● **Work request**: From the line with "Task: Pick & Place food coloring" through the line with "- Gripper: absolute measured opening", inclusive, return each line of the data below exactly and leave the rest out.
*** Source data Section Begins ***
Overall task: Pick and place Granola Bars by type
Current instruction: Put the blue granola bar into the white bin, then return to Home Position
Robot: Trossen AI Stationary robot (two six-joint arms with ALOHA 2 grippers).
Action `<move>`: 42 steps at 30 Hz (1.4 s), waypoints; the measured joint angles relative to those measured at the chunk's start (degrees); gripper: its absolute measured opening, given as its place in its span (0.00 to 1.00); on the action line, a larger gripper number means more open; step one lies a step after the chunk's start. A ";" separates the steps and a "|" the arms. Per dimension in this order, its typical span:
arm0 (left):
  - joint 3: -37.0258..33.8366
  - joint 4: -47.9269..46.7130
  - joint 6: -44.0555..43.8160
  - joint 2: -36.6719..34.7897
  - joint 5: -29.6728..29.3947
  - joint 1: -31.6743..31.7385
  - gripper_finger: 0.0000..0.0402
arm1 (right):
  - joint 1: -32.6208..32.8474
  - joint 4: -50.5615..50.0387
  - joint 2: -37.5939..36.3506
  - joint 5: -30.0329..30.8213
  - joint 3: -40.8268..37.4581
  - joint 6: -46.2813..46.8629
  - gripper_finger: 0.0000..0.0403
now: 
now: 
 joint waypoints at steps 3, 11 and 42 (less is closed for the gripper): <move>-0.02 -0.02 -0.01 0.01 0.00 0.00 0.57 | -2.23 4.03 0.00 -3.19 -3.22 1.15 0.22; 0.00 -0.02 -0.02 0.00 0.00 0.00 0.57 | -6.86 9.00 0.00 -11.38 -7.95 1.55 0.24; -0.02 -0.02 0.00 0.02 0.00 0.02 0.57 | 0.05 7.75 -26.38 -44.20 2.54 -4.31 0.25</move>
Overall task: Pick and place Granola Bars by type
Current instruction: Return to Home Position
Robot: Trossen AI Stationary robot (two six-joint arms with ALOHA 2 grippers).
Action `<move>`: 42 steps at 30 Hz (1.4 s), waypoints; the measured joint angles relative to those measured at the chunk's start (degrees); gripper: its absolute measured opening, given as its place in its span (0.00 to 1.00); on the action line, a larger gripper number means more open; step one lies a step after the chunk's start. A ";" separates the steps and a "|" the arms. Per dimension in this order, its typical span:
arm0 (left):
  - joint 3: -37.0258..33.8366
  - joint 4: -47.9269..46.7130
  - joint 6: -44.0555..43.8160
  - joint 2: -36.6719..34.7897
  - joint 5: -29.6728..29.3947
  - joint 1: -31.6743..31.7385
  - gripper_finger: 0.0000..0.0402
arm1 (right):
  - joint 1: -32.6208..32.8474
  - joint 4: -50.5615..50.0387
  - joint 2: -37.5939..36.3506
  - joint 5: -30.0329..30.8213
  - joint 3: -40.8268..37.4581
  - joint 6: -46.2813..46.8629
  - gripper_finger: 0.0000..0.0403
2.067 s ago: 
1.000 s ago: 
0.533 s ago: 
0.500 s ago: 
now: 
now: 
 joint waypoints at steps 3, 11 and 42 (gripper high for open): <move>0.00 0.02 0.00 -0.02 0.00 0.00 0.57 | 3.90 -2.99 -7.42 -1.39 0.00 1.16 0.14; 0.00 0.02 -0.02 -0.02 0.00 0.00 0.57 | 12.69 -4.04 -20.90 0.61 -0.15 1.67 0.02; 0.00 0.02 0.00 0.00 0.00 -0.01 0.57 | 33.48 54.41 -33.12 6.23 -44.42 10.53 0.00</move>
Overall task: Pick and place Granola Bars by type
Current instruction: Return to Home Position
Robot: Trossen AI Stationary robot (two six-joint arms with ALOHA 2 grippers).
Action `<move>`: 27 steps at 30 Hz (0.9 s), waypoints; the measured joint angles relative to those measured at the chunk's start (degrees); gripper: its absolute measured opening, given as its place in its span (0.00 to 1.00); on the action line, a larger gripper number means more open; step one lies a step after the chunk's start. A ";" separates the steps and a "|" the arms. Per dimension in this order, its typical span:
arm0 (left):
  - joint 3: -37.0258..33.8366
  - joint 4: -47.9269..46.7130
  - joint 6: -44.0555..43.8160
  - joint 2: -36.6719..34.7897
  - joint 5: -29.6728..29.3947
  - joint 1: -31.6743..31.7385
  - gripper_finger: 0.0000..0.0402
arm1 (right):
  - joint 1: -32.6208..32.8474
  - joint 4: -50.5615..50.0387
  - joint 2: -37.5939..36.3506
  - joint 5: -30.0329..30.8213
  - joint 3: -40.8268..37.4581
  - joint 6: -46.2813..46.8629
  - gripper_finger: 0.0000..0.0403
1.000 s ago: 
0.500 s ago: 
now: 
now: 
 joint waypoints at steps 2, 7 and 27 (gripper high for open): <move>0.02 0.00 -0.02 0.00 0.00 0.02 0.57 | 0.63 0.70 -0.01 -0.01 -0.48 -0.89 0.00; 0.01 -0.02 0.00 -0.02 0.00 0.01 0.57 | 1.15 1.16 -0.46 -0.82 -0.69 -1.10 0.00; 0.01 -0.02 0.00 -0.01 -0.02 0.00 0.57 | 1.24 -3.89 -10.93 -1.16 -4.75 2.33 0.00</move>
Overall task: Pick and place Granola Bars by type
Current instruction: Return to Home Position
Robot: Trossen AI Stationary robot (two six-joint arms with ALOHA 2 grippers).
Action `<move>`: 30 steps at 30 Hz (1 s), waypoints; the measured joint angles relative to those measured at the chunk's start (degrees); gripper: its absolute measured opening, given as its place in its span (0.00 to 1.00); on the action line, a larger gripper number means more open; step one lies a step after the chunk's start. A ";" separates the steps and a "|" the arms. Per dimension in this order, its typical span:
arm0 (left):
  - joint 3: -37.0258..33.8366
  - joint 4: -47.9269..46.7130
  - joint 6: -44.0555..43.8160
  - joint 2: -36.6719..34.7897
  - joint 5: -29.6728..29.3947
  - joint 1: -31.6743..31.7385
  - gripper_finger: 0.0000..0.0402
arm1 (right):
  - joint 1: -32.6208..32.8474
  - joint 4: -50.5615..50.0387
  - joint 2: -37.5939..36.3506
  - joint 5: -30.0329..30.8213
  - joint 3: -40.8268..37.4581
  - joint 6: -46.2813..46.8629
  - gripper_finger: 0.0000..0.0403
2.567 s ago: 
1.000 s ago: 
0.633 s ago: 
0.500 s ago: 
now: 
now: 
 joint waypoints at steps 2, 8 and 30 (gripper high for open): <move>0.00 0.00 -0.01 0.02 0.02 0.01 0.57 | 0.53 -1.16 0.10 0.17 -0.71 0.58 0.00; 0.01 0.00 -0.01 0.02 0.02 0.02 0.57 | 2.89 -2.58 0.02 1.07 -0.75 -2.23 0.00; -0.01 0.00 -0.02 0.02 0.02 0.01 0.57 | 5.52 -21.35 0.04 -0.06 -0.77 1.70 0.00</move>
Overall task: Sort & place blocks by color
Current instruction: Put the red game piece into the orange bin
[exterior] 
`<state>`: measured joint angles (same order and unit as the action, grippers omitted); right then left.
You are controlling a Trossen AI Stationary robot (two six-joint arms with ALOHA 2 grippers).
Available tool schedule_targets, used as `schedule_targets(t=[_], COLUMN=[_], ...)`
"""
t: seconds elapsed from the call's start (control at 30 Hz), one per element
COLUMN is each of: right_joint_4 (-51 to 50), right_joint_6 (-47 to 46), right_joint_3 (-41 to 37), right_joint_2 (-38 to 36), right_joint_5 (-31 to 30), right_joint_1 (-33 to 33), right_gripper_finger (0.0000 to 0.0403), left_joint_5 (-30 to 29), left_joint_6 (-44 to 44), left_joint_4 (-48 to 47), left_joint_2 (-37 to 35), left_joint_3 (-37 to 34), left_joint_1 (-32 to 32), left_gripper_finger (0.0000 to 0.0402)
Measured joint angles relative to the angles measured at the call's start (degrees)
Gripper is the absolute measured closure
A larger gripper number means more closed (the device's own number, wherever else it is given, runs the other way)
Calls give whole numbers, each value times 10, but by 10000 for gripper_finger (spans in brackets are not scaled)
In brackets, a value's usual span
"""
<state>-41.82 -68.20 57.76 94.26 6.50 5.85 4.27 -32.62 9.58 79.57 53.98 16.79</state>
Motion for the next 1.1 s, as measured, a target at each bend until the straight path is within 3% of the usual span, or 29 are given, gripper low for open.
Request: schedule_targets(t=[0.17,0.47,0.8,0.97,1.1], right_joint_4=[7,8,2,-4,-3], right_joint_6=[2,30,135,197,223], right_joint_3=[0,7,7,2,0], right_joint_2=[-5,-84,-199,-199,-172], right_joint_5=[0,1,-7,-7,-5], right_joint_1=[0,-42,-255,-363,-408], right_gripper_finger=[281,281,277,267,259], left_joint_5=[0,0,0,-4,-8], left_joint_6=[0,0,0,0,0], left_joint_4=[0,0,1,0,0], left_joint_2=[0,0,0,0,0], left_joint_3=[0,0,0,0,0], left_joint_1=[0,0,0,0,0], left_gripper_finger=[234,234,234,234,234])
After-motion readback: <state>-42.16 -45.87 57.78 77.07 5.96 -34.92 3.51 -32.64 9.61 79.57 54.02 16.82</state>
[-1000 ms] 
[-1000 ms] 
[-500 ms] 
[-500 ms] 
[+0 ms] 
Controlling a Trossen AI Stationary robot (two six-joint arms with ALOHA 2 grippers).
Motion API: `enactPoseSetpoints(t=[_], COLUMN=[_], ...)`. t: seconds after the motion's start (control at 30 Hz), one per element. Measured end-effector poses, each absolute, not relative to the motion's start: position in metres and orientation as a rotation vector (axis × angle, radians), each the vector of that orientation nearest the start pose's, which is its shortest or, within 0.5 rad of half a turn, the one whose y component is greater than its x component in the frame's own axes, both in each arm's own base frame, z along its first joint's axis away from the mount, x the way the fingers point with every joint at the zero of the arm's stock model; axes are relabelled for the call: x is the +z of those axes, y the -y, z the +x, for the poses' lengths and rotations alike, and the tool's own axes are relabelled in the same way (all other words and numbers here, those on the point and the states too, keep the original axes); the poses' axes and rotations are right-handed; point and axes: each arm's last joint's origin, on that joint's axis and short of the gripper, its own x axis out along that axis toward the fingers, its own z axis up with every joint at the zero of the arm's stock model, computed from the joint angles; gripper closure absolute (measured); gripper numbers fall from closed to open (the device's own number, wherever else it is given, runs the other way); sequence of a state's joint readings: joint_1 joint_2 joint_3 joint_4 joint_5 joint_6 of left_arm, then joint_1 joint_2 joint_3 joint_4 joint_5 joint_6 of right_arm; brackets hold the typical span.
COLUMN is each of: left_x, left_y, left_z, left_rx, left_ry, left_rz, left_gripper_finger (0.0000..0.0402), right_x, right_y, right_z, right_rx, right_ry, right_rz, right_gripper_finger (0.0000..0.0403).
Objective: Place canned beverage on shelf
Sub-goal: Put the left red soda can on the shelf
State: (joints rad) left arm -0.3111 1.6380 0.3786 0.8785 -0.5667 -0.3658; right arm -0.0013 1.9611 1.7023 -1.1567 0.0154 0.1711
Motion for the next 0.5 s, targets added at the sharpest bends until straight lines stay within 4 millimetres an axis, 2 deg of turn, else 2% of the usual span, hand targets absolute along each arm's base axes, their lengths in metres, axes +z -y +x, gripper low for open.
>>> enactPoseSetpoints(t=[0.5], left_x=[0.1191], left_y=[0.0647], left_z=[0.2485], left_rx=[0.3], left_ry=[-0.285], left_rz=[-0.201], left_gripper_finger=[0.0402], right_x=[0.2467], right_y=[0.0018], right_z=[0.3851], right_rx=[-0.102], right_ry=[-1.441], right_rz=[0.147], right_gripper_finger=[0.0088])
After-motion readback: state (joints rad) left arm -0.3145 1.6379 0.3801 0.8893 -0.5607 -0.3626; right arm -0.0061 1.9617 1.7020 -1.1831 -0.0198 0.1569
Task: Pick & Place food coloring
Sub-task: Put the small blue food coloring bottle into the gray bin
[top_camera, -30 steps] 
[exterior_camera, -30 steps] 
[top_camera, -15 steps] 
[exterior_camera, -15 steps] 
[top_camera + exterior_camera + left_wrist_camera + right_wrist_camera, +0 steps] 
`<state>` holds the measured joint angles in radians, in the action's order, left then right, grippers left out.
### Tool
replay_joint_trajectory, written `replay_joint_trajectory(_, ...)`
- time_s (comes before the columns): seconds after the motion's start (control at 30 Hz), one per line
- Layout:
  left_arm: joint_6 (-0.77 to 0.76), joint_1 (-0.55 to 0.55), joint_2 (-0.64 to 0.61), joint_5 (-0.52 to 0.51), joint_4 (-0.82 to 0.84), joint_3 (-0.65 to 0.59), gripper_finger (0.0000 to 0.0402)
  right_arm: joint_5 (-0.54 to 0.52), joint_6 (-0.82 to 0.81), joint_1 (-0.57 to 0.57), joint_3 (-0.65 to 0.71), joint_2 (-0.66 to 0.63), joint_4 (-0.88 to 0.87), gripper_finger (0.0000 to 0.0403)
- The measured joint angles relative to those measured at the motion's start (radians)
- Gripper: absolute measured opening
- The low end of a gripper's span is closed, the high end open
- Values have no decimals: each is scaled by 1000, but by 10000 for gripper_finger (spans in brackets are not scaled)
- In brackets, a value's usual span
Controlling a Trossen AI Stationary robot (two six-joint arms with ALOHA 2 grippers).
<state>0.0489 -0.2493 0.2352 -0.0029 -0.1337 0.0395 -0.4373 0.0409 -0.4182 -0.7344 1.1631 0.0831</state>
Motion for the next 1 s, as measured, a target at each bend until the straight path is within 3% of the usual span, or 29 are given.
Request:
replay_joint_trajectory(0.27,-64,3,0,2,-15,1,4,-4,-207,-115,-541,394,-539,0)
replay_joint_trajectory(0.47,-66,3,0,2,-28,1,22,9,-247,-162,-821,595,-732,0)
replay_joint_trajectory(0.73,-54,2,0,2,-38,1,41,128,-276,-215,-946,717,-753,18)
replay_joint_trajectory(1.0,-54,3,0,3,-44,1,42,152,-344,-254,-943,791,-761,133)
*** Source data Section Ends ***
● **Exercise response**:
Task: Pick & Place food coloring
Sub-task: Put the small blue food coloring bottle into the gray bin
[top_camera, -30 steps] 
[exterior_camera, -30 steps] 
[top_camera, -15 steps] 
[exterior_camera, -15 steps] 
[top_camera + exterior_camera + left_wrist_camera + right_wrist_camera, +0 steps] 
`<state>` holds the measured joint angles in radians, in the action's order, left then right, grippers left out.
### Tool
replay_joint_trajectory, written `replay_joint_trajectory(_, ...)`
- time_s (comes before the columns): seconds after the motion's start (control at 30 Hz), one per line
- Layout:
  left_arm: joint_6 (-0.77 to 0.76), joint_1 (-0.55 to 0.55), joint_2 (-0.64 to 0.61), joint_5 (-0.52 to 0.51), joint_4 (-0.82 to 0.84), joint_3 (-0.65 to 0.59), gripper_finger (0.0000 to 0.0402)
  right_arm: joint_5 (-0.54 to 0.52), joint_6 (-0.82 to 0.81), joint_1 (-0.57 to 0.57), joint_3 (-0.65 to 0.71), joint_2 (-0.66 to 0.63), joint_4 (-0.88 to 0.87), gripper_finger (0.0000 to 0.0403)
- The measured joint angles relative to those measured at the motion's start (radians)
- Gripper: absolute measured opening

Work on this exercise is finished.